If you’ve used, or are considering, AWS/Azure/GCloud for Machine Learning, you know how crazy expensive GPU time is. And turning machines on and off is a major disruption to your workflow. There’s a better way. Just build your own Deep Learning Computer. It’s 10x cheaper and also easier to use. Let’s take a closer look below.
This is part 1 of 3 in the Deep Learning Computer Series. Part 2 is ‘How to build one’ and Part 3 is ‘How to benchmark performance’. Follow me to get the new articles. Leave questions and thoughts in comments below!
Building an expandable Deep Learning Computer w/ 1 top-end GPU only costs $3k
The machine I built costs $3k and has the parts shown below. There’s one 1080 Ti GPU to start (you can just as easily use the new 2080 Ti for Machine Learning at $500 more — just be careful to get one with a blower fan design), a 12 Core CPU, 64GB RAM, and 1TB M.2 SSD. You can add three more GPUs easily for a total of four.
You’ll be able to drop the price to about $2k by using cheaper components, which is covered in the next post.
Building is 10x cheaper than renting on AWS / EC2 and is just as performant
Assuming your 1 GPU machine depreciates to $0 in 3 years (very conservative), the chart below shows that if you use it for up to 1 year, it’ll be 10x cheaper, including costs for electricity. Amazon discounts pricing if you have a multi-year contract, so the advantage is 4–6x for multi-year contracts. But if you are shelling out tens of thousands of dollars for a multi-year contract, you should seriously consider building at 4–6x less money. The math gets more favorable for the 4 GPU version at 21x cheaper within 1 year!
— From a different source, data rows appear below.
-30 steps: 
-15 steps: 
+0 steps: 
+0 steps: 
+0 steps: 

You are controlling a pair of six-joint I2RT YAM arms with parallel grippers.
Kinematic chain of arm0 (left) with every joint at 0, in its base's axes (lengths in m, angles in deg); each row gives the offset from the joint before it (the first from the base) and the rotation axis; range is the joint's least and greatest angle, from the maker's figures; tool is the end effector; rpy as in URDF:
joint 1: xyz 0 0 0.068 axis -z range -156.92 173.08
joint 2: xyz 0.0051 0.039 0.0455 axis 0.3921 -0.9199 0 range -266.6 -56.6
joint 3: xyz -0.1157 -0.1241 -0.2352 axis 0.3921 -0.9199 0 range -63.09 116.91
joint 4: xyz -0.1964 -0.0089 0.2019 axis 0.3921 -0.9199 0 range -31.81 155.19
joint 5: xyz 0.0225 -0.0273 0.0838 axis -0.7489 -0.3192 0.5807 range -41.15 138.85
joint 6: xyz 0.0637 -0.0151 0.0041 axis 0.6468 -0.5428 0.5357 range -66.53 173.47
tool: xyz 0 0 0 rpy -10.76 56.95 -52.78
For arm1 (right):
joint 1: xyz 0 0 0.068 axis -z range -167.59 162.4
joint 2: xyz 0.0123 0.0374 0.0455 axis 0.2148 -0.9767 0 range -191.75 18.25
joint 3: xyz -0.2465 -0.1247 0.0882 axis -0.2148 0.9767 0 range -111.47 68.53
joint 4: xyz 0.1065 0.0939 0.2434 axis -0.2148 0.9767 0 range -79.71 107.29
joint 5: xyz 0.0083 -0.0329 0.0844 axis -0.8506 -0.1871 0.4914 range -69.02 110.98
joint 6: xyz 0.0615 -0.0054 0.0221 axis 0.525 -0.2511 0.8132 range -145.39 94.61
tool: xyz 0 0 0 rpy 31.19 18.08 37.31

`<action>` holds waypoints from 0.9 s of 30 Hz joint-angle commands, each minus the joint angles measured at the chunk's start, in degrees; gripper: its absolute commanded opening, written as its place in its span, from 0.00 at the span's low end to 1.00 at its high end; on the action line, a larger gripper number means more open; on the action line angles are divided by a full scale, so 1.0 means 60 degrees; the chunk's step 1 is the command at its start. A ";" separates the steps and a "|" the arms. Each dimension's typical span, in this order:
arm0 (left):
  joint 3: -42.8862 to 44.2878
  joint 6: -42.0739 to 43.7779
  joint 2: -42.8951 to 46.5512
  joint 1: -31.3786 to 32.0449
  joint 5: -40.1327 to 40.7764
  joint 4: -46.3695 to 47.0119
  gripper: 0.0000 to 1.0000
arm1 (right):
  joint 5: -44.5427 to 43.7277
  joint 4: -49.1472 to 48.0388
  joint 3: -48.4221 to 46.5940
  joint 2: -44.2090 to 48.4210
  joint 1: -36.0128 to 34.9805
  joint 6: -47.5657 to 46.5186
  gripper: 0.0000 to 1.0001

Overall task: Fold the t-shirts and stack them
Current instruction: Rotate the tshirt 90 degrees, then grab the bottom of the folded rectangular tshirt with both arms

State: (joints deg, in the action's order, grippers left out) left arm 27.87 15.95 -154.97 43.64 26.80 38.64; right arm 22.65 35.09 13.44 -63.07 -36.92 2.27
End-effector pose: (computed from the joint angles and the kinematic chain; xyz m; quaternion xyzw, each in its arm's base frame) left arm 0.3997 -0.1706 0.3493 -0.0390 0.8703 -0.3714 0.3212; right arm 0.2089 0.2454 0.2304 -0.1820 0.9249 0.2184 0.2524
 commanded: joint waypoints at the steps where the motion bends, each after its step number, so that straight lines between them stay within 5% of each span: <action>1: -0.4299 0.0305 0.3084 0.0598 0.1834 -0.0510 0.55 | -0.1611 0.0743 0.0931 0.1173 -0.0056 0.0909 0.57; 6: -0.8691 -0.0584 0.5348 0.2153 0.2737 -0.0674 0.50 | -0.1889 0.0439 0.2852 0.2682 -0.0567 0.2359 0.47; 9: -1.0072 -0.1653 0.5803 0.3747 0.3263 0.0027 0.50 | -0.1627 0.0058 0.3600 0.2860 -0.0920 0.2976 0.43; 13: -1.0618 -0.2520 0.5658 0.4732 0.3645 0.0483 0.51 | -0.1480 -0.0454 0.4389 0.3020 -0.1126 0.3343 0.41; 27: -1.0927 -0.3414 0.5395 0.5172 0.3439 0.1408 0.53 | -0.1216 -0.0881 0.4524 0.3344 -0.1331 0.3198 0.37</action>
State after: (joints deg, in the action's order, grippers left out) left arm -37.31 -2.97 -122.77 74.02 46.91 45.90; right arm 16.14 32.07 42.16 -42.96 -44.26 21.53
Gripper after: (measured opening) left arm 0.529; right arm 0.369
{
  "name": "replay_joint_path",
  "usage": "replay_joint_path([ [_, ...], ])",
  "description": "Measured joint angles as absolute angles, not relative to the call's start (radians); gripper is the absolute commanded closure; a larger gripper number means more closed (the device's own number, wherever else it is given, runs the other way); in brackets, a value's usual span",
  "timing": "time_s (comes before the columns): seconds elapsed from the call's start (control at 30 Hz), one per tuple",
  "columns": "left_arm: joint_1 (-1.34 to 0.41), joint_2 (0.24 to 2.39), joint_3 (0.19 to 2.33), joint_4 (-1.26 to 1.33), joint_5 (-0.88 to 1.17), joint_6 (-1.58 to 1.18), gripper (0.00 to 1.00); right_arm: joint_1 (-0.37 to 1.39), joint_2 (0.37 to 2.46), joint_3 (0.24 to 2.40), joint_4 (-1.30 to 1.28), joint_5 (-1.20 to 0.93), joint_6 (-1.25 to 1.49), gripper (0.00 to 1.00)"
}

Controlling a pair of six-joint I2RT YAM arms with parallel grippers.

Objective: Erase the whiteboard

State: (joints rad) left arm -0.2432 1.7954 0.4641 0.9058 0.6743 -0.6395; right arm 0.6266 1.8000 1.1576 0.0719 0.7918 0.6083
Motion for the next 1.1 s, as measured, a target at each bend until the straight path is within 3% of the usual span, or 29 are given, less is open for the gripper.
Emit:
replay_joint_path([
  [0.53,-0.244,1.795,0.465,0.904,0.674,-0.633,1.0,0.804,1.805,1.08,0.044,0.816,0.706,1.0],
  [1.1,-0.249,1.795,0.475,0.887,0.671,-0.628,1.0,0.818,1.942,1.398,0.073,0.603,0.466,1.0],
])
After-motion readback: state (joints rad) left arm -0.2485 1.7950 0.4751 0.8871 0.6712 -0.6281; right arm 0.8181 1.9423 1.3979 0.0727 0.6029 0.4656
There are some draw backs, such as slower download speed to your machine because it’s not on the backbone, static IP is required to access it away from your house, you may want to refresh the GPUs in a couple of years, but the cost savings is so ridiculous it’s still worth it.
If you’re thinking of using the 2080 Ti for your Deep Learning Computer, it’s $500 more and still 4-9x cheaper for a 1 GPU machine.
Cloud GPU machines are expensive at $3 / hour and you have to pay even when you’re not using the machine.
The reason for this dramatic cost discrepancy is that Amazon Web Services EC2 (or Google Cloud or Microsoft Azure) is expensive for GPUs at $3 / hour or about $2100 / month. At Stanford, I used it for my Semantic Segmentation project and my bill was $1,000. I’ve also tried Google Cloud for my Automatic Graphic Generation project and my bill was $1,800. This is with me carefully monitoring usage and turning off machines when not in use — major pain in the butt!
Last generation’s K80 GPU is available to rent at $1 / hour, but it will train significantly slower and is not comparable to your computer.
Even when you shut your machine down, you still have to pay storage for the machine at $0.10 per GB per month, so I got charged a couple hundred dollars / month just to keep my data around.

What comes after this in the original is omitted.